Jean n’est plus là mais Valérie et Tatiana ont repris le flambeau et leur passion n’a rien à envier à celle du paternel qui était une pointure en termes de dégustation et de sélection du meilleur.
Pendant des années, quand le caviar sauvage était devenu interdit et le caviar d’élevage balbutiait, Jean, qui s’appelait en fait Maïlov, pas Mailian, avait renoncé à ce mets.
Et pourtant, le caviar est dans l’ADN des Mailian-Maïlov ; la légende familiale veut que ce soit l’ancêtre Lazar Maïlov qui aurait mis au point au XIX° siècle le caviar tel qu’on le mange aujourd’hui, juste salé, alors qu’il était jusque là d’usage de le presser en une sorte de poutargue.

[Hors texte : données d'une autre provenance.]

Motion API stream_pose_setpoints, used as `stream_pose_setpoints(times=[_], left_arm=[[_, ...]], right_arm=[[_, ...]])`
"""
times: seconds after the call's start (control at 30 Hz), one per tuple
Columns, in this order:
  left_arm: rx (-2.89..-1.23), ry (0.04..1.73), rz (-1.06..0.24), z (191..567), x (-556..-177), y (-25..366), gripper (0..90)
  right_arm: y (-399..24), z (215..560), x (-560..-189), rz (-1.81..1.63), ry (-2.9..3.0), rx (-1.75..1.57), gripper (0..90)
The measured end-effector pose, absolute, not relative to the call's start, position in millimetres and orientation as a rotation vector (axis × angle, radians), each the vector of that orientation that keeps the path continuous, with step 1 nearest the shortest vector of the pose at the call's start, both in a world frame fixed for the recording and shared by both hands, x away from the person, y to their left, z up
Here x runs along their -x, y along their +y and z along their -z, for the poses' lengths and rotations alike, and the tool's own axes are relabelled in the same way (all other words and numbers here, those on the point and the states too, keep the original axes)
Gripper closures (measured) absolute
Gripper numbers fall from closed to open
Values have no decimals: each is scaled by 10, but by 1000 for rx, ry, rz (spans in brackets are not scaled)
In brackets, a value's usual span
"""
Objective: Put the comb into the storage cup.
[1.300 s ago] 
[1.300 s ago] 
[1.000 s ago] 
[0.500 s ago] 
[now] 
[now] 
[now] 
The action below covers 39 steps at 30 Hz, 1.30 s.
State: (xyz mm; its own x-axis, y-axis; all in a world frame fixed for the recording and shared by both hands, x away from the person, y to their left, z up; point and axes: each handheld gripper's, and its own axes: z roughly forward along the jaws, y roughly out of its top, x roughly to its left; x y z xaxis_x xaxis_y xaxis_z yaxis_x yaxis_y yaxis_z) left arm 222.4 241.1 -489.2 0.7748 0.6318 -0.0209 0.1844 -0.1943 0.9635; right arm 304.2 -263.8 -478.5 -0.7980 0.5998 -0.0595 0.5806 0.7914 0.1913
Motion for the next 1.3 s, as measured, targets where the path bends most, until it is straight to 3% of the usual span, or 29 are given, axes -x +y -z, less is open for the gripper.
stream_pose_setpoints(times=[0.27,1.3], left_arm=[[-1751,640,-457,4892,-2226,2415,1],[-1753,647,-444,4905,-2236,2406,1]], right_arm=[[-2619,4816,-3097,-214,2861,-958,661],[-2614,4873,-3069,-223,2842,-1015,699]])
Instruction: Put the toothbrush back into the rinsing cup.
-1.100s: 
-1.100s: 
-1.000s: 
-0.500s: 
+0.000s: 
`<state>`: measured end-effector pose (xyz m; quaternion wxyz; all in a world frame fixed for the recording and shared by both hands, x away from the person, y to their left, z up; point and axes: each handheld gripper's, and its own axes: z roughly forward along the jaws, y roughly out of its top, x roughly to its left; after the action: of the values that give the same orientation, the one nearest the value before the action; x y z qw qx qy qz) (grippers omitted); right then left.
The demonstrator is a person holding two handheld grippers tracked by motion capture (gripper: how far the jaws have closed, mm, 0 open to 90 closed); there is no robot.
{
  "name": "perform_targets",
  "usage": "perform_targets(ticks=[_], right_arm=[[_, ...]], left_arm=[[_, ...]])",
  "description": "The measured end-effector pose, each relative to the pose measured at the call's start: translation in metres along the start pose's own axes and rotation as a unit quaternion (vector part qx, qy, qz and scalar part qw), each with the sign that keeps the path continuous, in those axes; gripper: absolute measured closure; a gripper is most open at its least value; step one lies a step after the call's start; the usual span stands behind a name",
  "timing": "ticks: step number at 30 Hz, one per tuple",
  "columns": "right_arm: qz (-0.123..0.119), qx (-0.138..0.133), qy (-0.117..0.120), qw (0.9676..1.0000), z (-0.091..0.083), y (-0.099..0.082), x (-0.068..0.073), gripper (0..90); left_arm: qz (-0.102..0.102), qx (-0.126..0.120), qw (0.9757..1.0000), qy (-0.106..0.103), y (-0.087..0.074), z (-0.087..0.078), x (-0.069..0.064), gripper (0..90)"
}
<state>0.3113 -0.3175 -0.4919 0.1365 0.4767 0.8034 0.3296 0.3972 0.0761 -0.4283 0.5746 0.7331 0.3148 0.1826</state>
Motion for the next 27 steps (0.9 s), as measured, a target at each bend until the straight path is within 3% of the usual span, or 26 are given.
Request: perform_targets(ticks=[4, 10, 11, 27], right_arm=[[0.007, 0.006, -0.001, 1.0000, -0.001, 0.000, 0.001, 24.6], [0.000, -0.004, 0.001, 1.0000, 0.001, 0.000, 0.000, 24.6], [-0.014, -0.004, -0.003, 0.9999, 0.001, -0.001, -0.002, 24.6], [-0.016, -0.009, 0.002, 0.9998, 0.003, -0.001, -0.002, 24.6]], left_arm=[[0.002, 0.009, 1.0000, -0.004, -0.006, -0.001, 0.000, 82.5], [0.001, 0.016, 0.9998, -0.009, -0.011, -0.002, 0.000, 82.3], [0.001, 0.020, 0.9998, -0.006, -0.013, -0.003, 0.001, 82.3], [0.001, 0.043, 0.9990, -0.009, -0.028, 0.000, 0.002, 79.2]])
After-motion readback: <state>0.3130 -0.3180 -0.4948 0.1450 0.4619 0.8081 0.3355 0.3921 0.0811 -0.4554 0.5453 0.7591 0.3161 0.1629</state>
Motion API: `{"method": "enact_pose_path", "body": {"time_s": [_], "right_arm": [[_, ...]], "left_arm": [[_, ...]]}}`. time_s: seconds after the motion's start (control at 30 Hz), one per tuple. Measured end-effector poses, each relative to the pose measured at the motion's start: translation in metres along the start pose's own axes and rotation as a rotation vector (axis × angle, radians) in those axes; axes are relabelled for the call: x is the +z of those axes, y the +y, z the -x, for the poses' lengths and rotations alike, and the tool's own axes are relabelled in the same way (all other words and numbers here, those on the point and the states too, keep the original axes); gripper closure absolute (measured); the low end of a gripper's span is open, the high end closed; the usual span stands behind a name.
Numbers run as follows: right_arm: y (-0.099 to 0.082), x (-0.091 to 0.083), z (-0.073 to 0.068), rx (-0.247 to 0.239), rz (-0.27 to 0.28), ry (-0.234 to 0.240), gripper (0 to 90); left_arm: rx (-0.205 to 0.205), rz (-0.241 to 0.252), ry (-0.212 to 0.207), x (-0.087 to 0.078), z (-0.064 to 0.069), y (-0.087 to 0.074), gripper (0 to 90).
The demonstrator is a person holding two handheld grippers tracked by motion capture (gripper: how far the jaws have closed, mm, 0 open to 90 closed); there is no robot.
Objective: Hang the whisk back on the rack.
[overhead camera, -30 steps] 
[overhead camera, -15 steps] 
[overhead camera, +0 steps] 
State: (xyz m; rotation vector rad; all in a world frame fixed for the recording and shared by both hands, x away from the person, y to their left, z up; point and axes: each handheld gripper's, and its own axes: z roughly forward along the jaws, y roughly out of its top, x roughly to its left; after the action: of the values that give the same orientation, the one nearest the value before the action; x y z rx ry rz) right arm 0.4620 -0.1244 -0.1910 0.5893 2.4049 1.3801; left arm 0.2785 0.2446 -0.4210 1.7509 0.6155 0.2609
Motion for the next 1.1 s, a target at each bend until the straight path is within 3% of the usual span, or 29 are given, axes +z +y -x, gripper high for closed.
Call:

Puis, avec le développement du caviar d’élevage, Jean prit son bâton de pèlerin pour tenter de trouver sur le marché les produits qui lui rappelleraient la glorieuse époque du caviar sauvage.
Le principe de l’élevage est simple, sur le papier : on prend des esturgeonnes, on les élève en leur donnant à manger et quand c’est prêt, on ouvre la bête, on sale et on met en boîte. Sauf que ça reste très cher, vu que si avant on payait la rareté, maintenant on paie la durée d’élevage – 12 ans pour un osciètre – et surtout, une infinité de facteurs influence la qualité. Variété, profondeur des bassins, courant, nourriture, maturité des œufs.

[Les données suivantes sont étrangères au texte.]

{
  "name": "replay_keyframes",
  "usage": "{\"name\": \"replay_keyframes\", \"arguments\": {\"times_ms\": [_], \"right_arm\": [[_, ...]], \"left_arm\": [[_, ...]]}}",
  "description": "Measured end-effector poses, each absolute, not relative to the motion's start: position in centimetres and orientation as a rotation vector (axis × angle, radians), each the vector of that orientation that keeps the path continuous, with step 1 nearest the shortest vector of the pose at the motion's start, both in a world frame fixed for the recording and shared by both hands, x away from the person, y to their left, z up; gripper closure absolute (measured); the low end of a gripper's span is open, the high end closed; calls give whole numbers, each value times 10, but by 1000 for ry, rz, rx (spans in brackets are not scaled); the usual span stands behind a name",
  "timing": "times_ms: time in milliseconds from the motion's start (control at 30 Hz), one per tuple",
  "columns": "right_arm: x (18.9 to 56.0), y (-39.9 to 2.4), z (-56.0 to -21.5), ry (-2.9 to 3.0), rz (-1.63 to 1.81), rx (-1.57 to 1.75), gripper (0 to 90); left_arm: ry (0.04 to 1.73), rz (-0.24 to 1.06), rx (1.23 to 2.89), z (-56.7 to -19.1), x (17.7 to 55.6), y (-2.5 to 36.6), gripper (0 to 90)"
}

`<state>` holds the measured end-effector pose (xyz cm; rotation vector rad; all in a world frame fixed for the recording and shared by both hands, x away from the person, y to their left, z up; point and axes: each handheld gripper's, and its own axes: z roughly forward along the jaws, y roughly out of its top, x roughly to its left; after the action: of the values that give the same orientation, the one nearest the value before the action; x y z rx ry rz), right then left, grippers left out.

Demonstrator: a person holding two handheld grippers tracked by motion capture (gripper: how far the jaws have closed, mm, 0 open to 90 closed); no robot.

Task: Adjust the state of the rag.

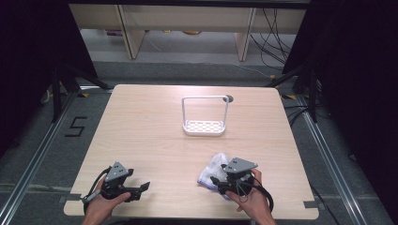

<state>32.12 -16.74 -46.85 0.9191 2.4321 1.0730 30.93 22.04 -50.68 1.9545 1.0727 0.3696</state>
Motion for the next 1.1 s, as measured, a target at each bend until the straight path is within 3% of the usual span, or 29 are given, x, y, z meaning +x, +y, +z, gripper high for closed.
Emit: {"name": "replay_keyframes", "arguments": {"times_ms": [233, 300, 333, 467, 800, 1100], "right_arm": [[326, -161, -486, 2487, 931, 896, 460], [327, -163, -487, 2489, 903, 863, 577], [327, -163, -487, 2489, 903, 863, 577], [328, -172, -480, 2478, 991, 861, 764], [323, -188, -457, 2413, 1206, 916, 803], [325, -194, -451, 2397, 1319, 955, 811]], "left_arm": [[1057, 375, 1994, -506, 309, 222, 154], [1078, 365, 1967, -508, 309, 221, 154], [1078, 365, 1967, -508, 309, 221, 154], [1056, 370, 1995, -507, 310, 222, 155], [1041, 354, 1983, -506, 308, 215, 158], [892, 229, 1934, -502, 300, 167, 221]]}}
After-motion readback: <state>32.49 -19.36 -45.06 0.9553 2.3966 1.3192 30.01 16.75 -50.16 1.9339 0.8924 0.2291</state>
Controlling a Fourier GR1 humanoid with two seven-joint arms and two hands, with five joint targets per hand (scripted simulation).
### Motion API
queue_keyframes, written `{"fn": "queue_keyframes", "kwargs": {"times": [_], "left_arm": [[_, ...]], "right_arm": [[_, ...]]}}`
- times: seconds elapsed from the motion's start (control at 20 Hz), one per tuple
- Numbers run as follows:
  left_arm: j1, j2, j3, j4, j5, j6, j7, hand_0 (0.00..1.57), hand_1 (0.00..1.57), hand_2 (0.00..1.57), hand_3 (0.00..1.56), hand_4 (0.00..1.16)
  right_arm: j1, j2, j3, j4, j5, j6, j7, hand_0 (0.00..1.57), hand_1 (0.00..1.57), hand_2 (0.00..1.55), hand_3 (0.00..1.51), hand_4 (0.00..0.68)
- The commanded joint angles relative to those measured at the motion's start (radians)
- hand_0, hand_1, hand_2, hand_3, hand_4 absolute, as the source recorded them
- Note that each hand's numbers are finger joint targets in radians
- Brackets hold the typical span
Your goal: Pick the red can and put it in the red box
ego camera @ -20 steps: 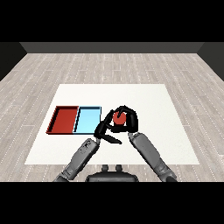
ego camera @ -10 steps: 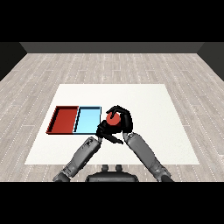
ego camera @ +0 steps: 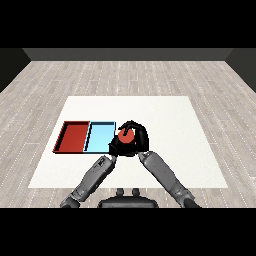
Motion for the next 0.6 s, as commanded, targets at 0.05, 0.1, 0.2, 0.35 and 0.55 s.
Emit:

C’est bien là le boulot que les sœurs Mailian ont à coeur de continuer. Sélectionner, sélectionner encore et encore, tout commander en boîtes de 1.8 kilos, regoûter les boîtes à la livraison (et remballer ce qui ne convient pas) le tout étant uniquement de la variété osciètre (l’élevage a, ces dernières années favorisé l’émergence de variétés à développement rapide, comme le baeri) et proposé en goût « russe » (caviar Maïlov, moins iodé, beurré, crémeux) et goût iranien (plus iodé, un peu fumé avec des parfums de fruits secs).
Ayant pu goûter les deux lors d’un événement avec plein de chefs qui avaient subtilement mis en relief les deux produits, j’ai particulièrement chaviré pour la version « Maïlov », bien mis en évidence par une « simple » salade de spaghetti (moitié caviar, moitié spaghetti du chef Luigi Ciciriello.
Le prix, un sujet qui fâche ? C’est beaucoup d’argent en valeur absolue, c’est clair, mais pour avoir goûté quelques caviars ces dernières années, les 190 euros demandés pour une boîte de 100 g semblent raisonnables, vu l’excellence du produit. On est dans le superflu, mais de ces superflus qui une fois de temps en temps donnent un goût légèrement salé et iodé à l’existence.